This blog is intended to go along with Population: An Introduction to Concepts and Issues, by John R. Weeks, published by Cengage Learning. The latest edition is the 13th (it will be out in January 2020), but this blog is meant to complement any edition of the book by showing the way in which demographic issues are regularly in the news.

You can download an iPhone app for the 13th edition from the App Store (search for Weeks Population).

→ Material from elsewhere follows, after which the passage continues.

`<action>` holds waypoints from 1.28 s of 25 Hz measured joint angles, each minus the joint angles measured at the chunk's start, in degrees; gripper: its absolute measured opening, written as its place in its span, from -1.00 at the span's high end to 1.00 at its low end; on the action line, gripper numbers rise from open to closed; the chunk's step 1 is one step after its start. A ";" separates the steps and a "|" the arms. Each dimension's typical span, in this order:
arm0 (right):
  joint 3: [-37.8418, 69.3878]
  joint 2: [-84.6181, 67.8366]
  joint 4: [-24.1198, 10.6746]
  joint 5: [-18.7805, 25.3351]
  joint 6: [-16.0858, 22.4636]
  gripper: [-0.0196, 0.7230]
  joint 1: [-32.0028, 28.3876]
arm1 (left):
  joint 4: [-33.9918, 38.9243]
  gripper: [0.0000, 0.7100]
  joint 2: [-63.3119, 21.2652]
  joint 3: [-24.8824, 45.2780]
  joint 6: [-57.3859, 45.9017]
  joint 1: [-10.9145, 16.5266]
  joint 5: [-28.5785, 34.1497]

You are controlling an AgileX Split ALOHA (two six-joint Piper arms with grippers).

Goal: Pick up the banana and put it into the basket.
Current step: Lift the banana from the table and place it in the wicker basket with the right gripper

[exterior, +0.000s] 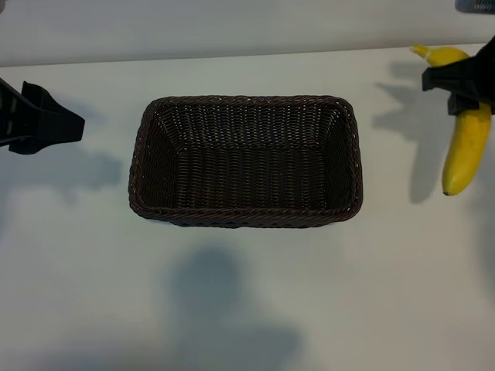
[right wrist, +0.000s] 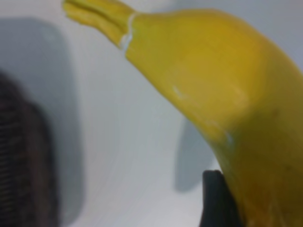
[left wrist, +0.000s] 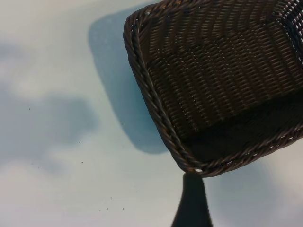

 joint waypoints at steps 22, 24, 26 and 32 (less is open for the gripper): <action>0.00 2.61 11.36 -17.23 -12.39 -0.19 20.22 | 0.01 -0.66 0.00 0.00 0.00 0.00 0.18; 0.00 4.16 12.92 -18.95 -14.30 -0.19 20.50 | 0.01 -0.66 0.00 0.00 0.00 0.00 0.18; 0.00 5.58 15.41 -20.27 -16.81 -0.19 20.90 | 0.01 -0.66 0.00 0.00 0.00 0.00 0.18; 0.00 8.75 23.20 -21.95 -26.24 -0.19 22.10 | 0.01 -0.66 0.00 0.00 -0.19 0.00 0.18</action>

If you are a user of my textbook and would like to suggest a blog post idea, please email me at: john.weeks@sdsu.edu

Tuesday, August 27, 2013

How Important Are Vaccinations? Ask a Church in Texas

Among the many tools that science has developed to combat disease, vaccinations are among the most powerful, because they essentially train your body to resist a particular disease. Yet, the success of vaccinations seems to have lulled a lot of people to sleep about their importance, and some of those people go so far as to believe that the vaccination does more harm than good. Today NBC News reported on what amounts to a field experiment in this idea. More than 20 members of a mega church in Texas recently contracted measles and apparently 16 of them had not been immunized against the disease. It appears that a visitor to the church from another country was the carrier--bringing the disease into an unprotected population. According to a more detailed story on MSNBC, this is a church in which the pastor preaches out against vaccinations. Perhaps most startling is that a local physician interviewed by NBC indicated that fear of "contracting" autism from the vaccination was a major reason given for avoiding the shot--even though there is absolutely not a shred of evidence to connect the two. The Enlightenment brought us the kind of science that has led to the control of disease, but we seem not to be all equally enlightened.